The Eiffel examples should serve as possible pointers for the mandarins in the Govt. of India on how ‘Monument Mitras’ can be created without compromising the identity and glory of a heritage property or site. Of course, as the Eiffel examples show, the innovations need a lot of thinking, open-mindedness and also marketing outreach. 
 
Having launched the ‘Adopt A Heritage’ scheme, and having invited private participation, the Government should now go ahead with the initiative without being cowed down by Opposition criticism.

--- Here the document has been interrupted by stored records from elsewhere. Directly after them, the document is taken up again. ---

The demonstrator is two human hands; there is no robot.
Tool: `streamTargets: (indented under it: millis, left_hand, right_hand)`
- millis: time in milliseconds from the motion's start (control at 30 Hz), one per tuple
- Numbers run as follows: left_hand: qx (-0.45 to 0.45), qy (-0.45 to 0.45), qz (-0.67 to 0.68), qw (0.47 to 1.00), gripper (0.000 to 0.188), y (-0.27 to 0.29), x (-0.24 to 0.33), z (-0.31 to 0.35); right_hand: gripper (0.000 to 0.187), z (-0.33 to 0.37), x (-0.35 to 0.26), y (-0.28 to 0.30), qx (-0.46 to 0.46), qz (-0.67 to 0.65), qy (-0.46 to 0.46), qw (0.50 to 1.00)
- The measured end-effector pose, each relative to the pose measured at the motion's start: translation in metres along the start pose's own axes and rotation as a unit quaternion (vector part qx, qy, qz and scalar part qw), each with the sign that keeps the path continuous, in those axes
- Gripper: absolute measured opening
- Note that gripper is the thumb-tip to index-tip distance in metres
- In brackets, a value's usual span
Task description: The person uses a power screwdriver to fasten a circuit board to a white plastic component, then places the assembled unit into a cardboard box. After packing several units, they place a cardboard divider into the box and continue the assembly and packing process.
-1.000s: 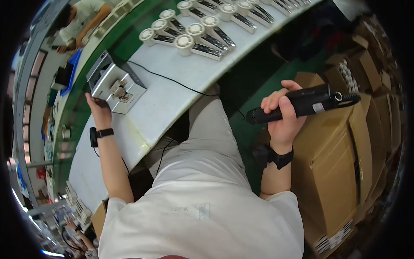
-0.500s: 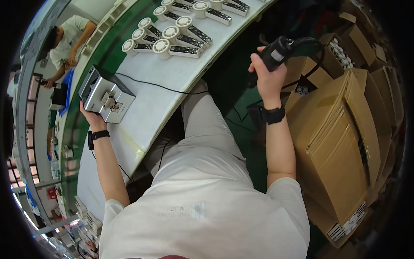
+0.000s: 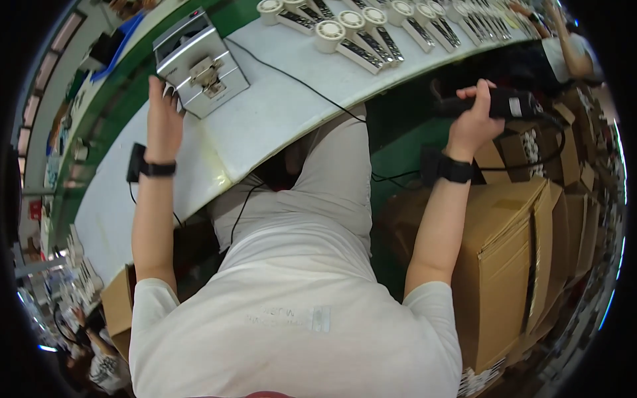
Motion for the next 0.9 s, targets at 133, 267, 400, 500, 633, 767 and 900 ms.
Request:
streamTargets:
  millis: [133, 267, 400, 500, 633, 767, 900]
  left_hand:
    - [-0.292, -0.289, -0.383, 0.828, 0.027, -0.065, -0.03, 0.181]
    - [-0.378, -0.136, -0.508, 0.762, 0.03, -0.069, -0.19, 0.189]
    - [-0.325, -0.166, -0.516, 0.775, 0.031, -0.081, -0.234, 0.122]
    - [-0.291, -0.189, -0.524, 0.778, 0.033, -0.057, -0.263, 0.089]
    - [-0.252, -0.22, -0.54, 0.772, 0.035, -0.046, -0.298, 0.071]
    - [-0.21, -0.258, -0.567, 0.753, 0.038, -0.057, -0.32, 0.062]
    - [-0.168, -0.303, -0.595, 0.725, 0.04, -0.118, -0.32, 0.079]
  right_hand:
    - [0.009, 0.014, -0.004, 0.007, -0.007, 0.03, -0.007, 1.0]
    - [0.01, 0.011, -0.01, 0.008, -0.025, 0.036, -0.011, 0.999]
    - [0.011, 0.011, -0.024, 0.002, -0.048, 0.041, -0.006, 0.998]
    - [0.01, 0.012, -0.037, -0.003, -0.058, 0.047, -0.002, 0.997]
    - [0.01, 0.012, -0.042, 0.008, -0.045, 0.055, -0.008, 0.997]
    - [0.01, 0.012, -0.027, 0.026, -0.031, 0.056, -0.022, 0.998]
    - [0.011, 0.011, -0.026, 0.033, -0.021, 0.069, -0.011, 0.997]
Point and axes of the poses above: each hand's wrist, its own z-axis away from the middle knuckle, its own y-axis out of the back of the hand, x = y × z, the point moved 9 cm from there along -z, towards the middle knuckle, and after that the axes turned 7 degrees about -z, right-handed, at the moved point
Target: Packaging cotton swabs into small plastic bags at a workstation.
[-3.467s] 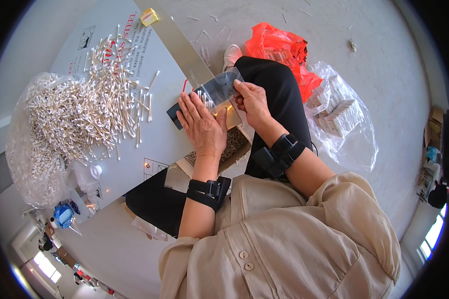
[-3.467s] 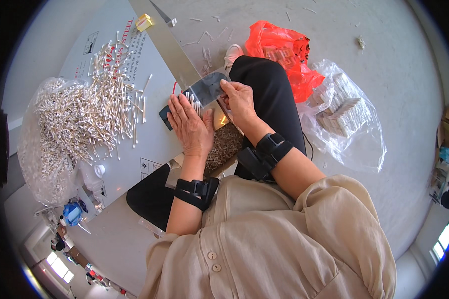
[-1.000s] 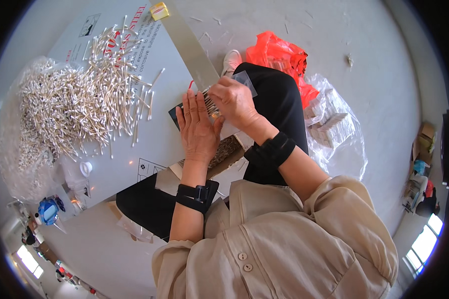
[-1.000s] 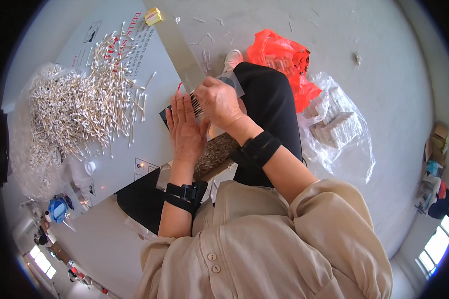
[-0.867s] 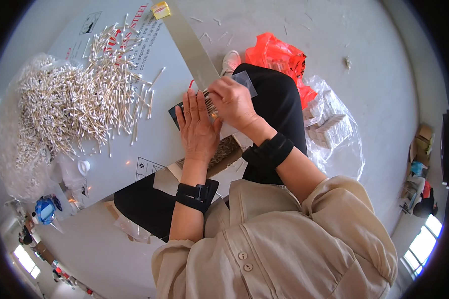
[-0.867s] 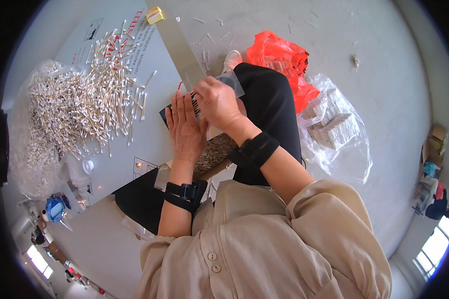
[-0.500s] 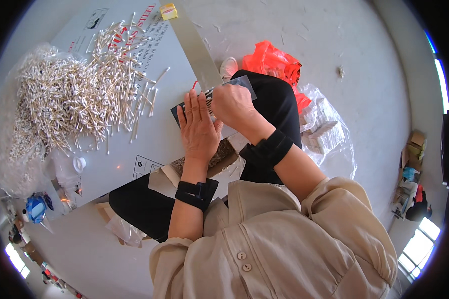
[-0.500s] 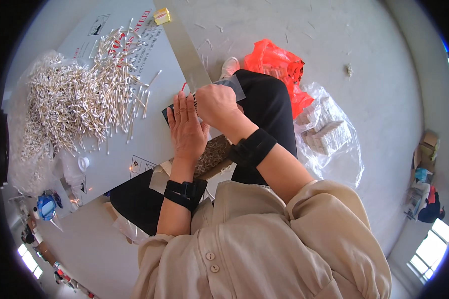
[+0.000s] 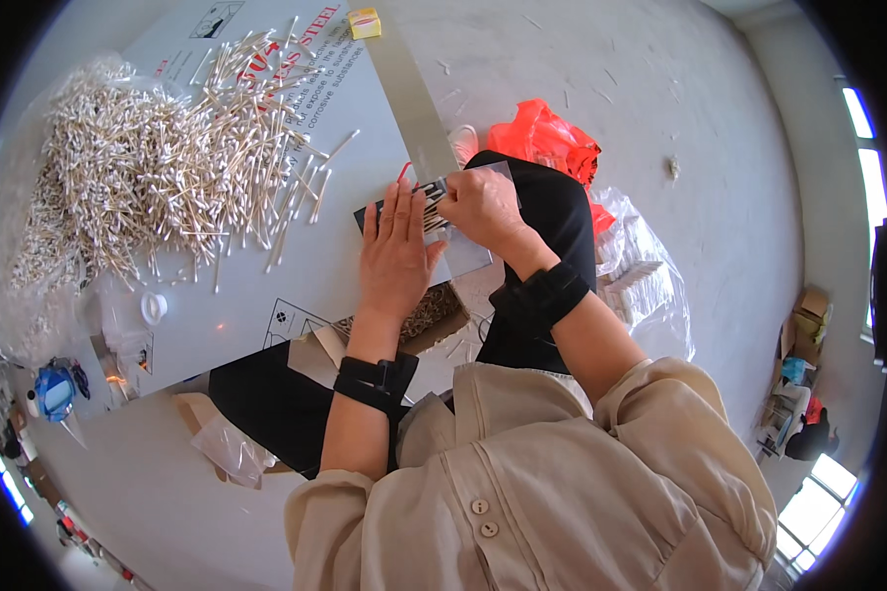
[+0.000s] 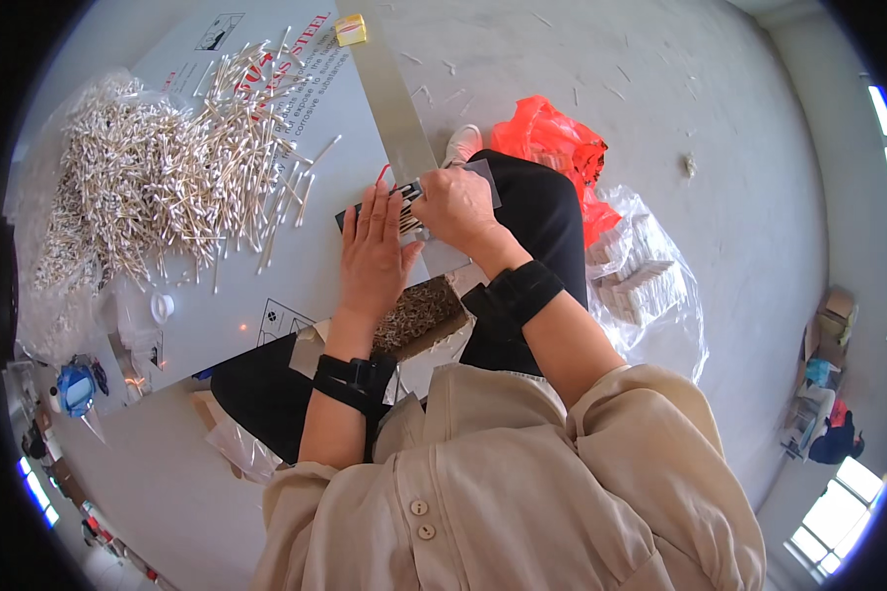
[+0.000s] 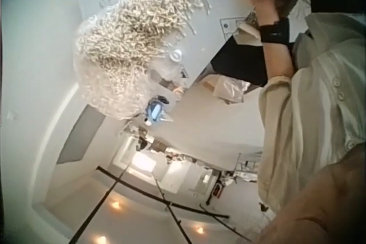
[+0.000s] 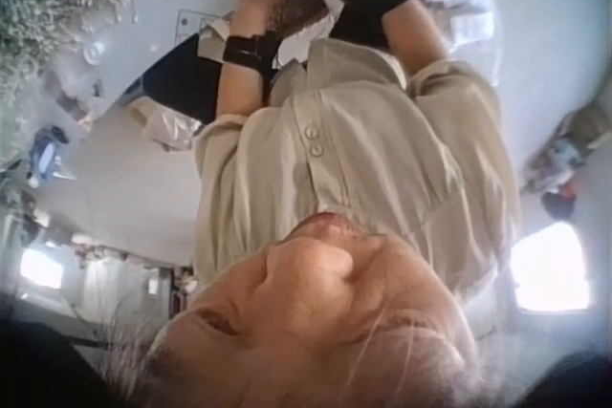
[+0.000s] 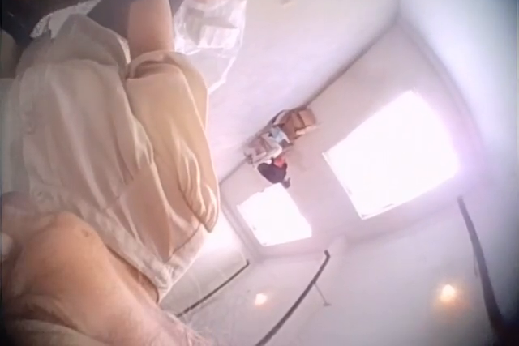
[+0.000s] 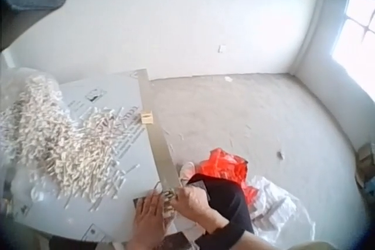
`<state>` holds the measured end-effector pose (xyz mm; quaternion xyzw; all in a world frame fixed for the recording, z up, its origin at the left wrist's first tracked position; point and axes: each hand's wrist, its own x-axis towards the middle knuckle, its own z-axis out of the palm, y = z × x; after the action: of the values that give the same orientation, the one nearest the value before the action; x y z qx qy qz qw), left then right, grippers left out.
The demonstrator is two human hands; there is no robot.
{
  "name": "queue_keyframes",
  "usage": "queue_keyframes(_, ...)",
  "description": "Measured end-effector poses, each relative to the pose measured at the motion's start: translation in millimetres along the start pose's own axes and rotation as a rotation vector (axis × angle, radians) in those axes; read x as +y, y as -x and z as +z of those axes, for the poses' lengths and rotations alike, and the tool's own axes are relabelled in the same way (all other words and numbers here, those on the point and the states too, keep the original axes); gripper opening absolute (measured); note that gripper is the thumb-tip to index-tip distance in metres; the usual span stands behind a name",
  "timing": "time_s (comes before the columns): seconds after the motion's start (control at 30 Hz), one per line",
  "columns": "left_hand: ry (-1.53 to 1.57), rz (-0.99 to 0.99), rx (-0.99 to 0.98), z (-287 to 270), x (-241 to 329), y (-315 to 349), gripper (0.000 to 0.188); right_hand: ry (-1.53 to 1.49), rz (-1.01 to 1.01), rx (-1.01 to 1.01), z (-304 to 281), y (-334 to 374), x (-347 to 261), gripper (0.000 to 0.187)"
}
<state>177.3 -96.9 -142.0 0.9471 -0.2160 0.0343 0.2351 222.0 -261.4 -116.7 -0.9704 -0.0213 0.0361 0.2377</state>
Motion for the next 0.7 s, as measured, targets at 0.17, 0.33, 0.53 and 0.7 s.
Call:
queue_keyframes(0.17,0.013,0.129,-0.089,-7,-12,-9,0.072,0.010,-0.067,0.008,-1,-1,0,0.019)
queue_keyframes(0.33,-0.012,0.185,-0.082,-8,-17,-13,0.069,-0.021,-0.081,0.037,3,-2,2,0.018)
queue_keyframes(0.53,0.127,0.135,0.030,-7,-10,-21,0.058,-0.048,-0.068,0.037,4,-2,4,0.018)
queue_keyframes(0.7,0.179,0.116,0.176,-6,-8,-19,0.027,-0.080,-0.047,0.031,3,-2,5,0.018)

The Government and the ASI should make sure that the public-private partnerships deliver the desired results making India’s tourist destinations more desirable and friendly. But, at the same time, efforts should also be made to look for events like those at the Eiffel that bring in sponsorship money as well as infrastructure without the long term overhang of sponsors. 
 
(Sandeep Goyal constantly explores better ways to do whatever you are doing, be it business, or sponsorships.)